= WHAT THIS TASK INVOLVES =
Reproduce the data below exactly as written. Pictures do not belong in the copy.

*** Block opens ***

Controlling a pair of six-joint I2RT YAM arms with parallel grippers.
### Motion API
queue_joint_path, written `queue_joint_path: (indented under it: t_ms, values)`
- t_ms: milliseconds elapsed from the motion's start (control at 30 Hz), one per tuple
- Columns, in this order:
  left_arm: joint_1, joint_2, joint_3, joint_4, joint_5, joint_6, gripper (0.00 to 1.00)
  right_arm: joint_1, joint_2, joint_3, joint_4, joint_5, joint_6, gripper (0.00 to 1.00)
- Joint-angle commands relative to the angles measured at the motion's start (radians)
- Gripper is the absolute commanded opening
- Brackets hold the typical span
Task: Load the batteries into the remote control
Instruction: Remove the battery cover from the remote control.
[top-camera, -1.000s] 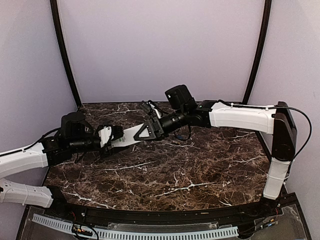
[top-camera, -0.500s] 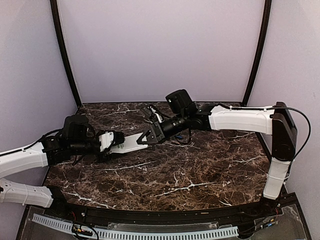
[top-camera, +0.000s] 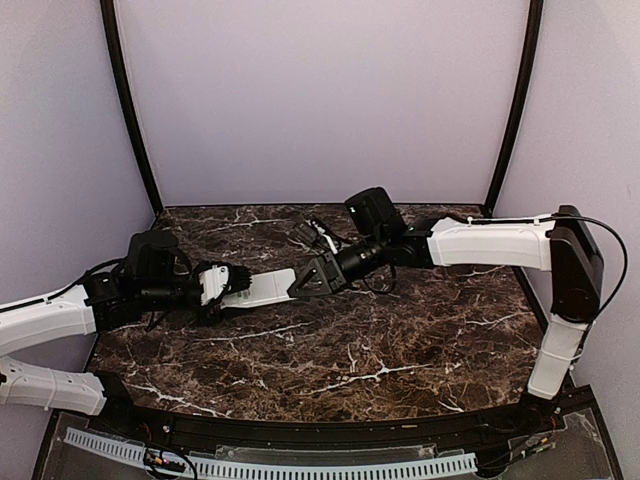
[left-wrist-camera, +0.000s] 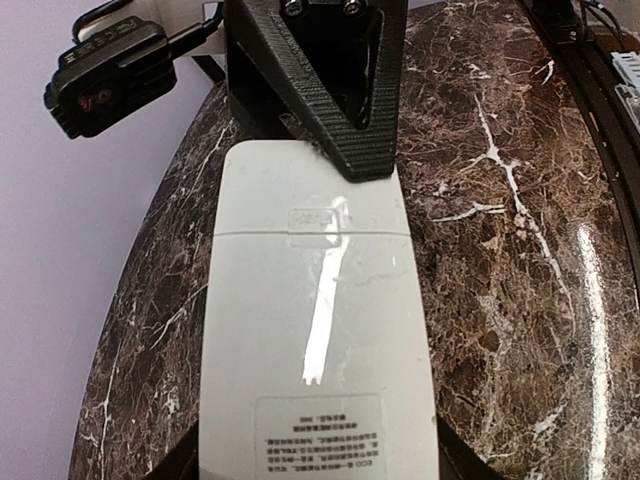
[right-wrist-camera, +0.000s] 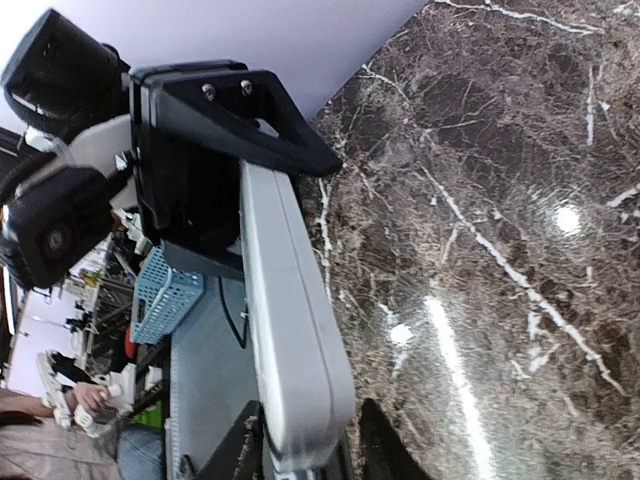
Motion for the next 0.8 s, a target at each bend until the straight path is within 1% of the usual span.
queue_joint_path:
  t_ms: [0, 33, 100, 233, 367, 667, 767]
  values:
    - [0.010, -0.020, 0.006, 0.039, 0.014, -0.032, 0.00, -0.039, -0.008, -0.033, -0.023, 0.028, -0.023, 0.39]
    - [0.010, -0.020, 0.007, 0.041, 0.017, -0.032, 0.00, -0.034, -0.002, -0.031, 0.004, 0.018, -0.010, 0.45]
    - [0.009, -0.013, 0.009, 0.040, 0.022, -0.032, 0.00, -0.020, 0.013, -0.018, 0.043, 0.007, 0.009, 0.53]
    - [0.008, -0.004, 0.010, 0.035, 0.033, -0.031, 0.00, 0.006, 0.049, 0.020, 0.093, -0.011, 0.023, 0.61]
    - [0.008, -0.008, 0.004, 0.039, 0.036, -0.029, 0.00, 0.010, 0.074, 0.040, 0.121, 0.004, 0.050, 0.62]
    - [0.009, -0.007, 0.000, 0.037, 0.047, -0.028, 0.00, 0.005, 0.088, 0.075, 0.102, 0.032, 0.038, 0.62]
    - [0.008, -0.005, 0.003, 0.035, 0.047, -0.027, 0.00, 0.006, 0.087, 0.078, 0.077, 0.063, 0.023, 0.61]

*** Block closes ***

= OUTPUT OF THE TASK =
Controlling a pair of six-joint I2RT YAM arms with parallel grippers.
### Motion API
queue_joint_path, written `queue_joint_path: (indented under it: t_ms, values)`
- t_ms: milliseconds elapsed from the motion's start (control at 30 Hz), one per tuple
- Columns, in this order:
  left_arm: joint_1, joint_2, joint_3, joint_4, joint_5, joint_6, gripper (0.00 to 1.00)
  right_arm: joint_1, joint_2, joint_3, joint_4, joint_5, joint_6, gripper (0.00 to 1.00)
- Joint-angle commands relative to the angles measured at the motion's start (radians)
- Gripper is the absolute commanded opening
- Brackets hold the typical span
Task: Load the batteries into the remote control
Instruction: Remove the battery cover from the remote control.
[top-camera, -1.000s] 
[top-camera, -0.500s] 
[top-camera, +0.000s] 
[left-wrist-camera, +0.000s] 
[right-wrist-camera, +0.000s] 
Motion for the next 0.8 s, a target at each bend until the straight path is within 1% of the usual span.
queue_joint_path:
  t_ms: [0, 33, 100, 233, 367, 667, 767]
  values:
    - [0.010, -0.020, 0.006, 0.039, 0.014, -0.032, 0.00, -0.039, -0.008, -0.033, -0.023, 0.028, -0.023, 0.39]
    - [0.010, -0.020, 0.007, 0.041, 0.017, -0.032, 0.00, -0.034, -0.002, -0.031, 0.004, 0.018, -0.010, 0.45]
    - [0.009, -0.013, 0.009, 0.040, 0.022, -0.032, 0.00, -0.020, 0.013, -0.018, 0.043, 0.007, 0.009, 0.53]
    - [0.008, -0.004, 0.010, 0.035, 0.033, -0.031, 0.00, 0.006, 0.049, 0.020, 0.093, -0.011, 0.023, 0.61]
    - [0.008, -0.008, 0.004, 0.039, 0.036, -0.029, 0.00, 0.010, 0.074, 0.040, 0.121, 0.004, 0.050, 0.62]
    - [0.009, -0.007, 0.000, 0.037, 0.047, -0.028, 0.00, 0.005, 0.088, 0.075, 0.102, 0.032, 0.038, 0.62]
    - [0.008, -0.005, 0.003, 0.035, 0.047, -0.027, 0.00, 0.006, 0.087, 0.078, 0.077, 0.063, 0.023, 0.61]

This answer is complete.